Embrapa alerta: aquecimento global aumenta incidência de pragas nas lavouras brasileiras

Um estudo conduzido pela Embrapa com base em diferentes projeções climáticas mostra que os impactos do aquecimento global sobre a agricultura brasileira vão muito além da temperatura e da produtividade: 46% das doenças que afetam lavouras devem se tornar mais severas até o final do século, afetando diretamente o cultivo de grãos, frutas e hortaliças no país.
A pesquisa se baseia nas estimativas do terceiro e quarto relatórios do Painel Intergovernamental sobre Mudanças Climáticas (IPCC), que apontam para um aumento de até 4,5°C nas temperaturas médias no Brasil até 2100. A análise levou em consideração a resposta de plantas e patógenos diante de diferentes condições de temperatura e umidade.

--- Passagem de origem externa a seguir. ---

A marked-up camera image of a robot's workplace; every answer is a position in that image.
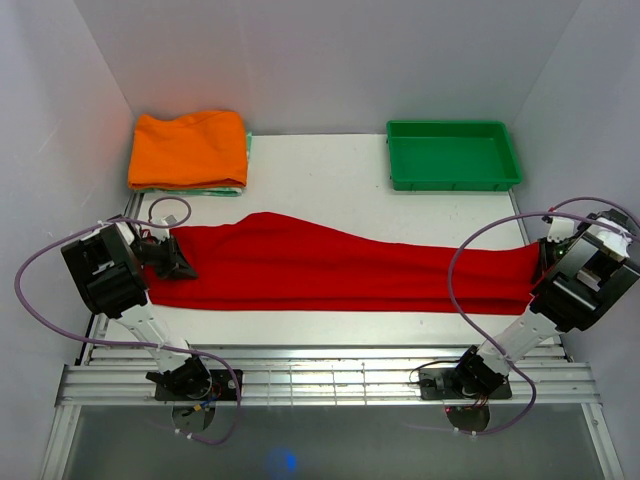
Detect red trousers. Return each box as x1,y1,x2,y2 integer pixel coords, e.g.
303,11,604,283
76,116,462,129
145,213,539,315

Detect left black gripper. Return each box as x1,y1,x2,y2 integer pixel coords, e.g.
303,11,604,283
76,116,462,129
133,237,198,282

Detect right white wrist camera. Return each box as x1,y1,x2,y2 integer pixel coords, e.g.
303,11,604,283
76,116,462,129
542,215,575,243

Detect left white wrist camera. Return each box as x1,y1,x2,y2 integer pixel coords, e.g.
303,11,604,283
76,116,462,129
149,215,180,229

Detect aluminium rail frame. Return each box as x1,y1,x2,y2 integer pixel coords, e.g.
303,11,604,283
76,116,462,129
40,192,626,480

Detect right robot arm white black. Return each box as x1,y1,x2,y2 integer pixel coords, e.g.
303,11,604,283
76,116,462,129
450,207,639,399

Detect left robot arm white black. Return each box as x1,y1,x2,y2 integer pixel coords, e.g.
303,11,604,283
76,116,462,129
61,222,212,400

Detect green plastic tray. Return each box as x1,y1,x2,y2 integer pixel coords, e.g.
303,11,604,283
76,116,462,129
386,120,522,192

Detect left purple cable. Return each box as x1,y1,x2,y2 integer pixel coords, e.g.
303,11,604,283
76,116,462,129
13,197,244,446

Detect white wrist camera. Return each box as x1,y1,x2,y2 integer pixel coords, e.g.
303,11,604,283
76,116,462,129
542,215,575,243
149,215,180,229

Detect folded orange trousers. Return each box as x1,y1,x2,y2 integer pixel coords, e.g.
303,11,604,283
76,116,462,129
128,110,248,190

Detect folded light green garment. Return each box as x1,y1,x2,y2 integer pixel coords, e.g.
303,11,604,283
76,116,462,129
128,128,249,196

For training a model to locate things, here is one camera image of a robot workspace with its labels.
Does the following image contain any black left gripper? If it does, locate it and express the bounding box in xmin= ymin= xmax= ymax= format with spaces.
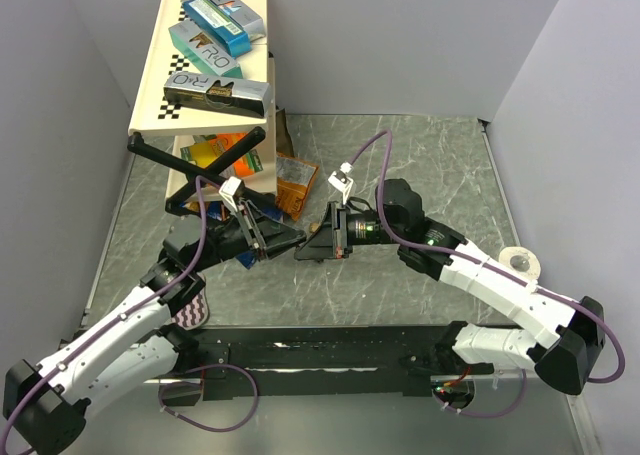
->
xmin=190 ymin=199 xmax=306 ymax=272

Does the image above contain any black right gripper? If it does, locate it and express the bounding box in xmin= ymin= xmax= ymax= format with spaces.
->
xmin=295 ymin=200 xmax=404 ymax=259

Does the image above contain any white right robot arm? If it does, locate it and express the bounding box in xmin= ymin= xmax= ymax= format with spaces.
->
xmin=294 ymin=179 xmax=605 ymax=395

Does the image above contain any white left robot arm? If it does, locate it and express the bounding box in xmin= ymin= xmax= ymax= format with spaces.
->
xmin=2 ymin=205 xmax=306 ymax=454

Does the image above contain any orange Kettle chips bag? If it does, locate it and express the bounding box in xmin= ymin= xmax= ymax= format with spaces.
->
xmin=276 ymin=153 xmax=319 ymax=221

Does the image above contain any orange sponge package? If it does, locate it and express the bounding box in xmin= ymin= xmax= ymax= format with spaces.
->
xmin=180 ymin=133 xmax=264 ymax=178

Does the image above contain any dark grey R&O box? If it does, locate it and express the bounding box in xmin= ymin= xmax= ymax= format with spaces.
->
xmin=163 ymin=71 xmax=273 ymax=118

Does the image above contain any cream two-tier shelf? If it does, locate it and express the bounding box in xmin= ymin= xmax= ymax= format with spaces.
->
xmin=128 ymin=0 xmax=277 ymax=197

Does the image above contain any teal R&O box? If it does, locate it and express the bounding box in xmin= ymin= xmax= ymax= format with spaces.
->
xmin=168 ymin=20 xmax=243 ymax=79

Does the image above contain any white tape roll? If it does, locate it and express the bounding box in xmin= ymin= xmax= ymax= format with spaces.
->
xmin=498 ymin=246 xmax=542 ymax=280

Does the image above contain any blue foil box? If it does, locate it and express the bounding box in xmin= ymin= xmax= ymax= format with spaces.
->
xmin=182 ymin=0 xmax=251 ymax=57

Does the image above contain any silver R&O box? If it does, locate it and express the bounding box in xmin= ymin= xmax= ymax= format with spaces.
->
xmin=210 ymin=0 xmax=267 ymax=41

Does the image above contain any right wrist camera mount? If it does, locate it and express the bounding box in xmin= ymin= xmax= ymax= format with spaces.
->
xmin=328 ymin=162 xmax=355 ymax=205

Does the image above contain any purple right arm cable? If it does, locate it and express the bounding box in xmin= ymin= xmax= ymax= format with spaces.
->
xmin=349 ymin=129 xmax=626 ymax=384

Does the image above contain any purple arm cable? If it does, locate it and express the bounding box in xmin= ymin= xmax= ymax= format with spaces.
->
xmin=0 ymin=175 xmax=224 ymax=454
xmin=349 ymin=129 xmax=626 ymax=384

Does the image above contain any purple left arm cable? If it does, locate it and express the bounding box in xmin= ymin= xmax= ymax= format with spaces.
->
xmin=0 ymin=175 xmax=224 ymax=454

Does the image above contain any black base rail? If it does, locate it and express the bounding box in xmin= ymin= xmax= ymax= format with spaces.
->
xmin=175 ymin=322 xmax=493 ymax=401

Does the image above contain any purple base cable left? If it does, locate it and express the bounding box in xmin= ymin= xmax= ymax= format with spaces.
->
xmin=157 ymin=364 xmax=261 ymax=434

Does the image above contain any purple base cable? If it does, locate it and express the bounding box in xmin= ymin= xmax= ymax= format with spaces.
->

Ao todo, foram avaliados 304 patógenos que atacam 32 culturas agrícolas de alto valor econômico para o Brasil, incluindo fungos, vírus, bactérias, oomicetos, nematoides e espiroplasmas. Os cientistas alertam ainda para outro efeito colateral da mudança climática: a proliferação de vetores transmissores dessas doenças, como moscas-brancas, pulgões, cochonilhas, ácaros e tripes, que tendem a se espalhar com mais facilidade em ambientes mais quentes.
“Esta revisão demonstra que os estudos realizados no Brasil, até o momento, têm se baseado na avaliação de impactos sobre problemas fitossanitários. Muitos desses estudos relatam a necessidade de medidas de adaptação que ainda não foram efetivamente adotadas”, alerta o relatório publicado em setembro do ano passado.
Um dos casos citados é o da antracnose, doença provocada pelo fungo Colletotrichum gloeosporioides, que pode ter sua ocorrência intensificada durante períodos chuvosos, especialmente em lavouras de milho, sorgo, manga, caju, cebola, melão, mamão, frutas de caroço e morango.
Além da adaptação dos próprios patógenos e da proliferação dos vetores, o estudo chama atenção para um problema adicional: a possível redução da eficácia dos defensivos agrícolas atualmente disponíveis. “Precisamos desenvolver, com urgência, bioherbicidas e produtos biológicos que aumentem a eficiência do uso de nitrogênio e reduzam o estresse abiótico das plantas”, ressalta o pesquisador Wagner Bettiol, da Embrapa Meio Ambiente e um dos autores do trabalho.
A pesquisadora Francislene Angelotti, da Embrapa Semiárido, também envolvida no estudo, afirma que lidar com as doenças em um cenário de mudanças climáticas é um desafio multidimensional, que exige não apenas pesquisa contínua, mas também ações práticas no campo. “O enfrentamento desses desafios exige políticas públicas eficazes e um esforço coordenado entre agricultores, cientistas e governos para garantir a segurança alimentar e a sustentabilidade do setor agrícola”, defende.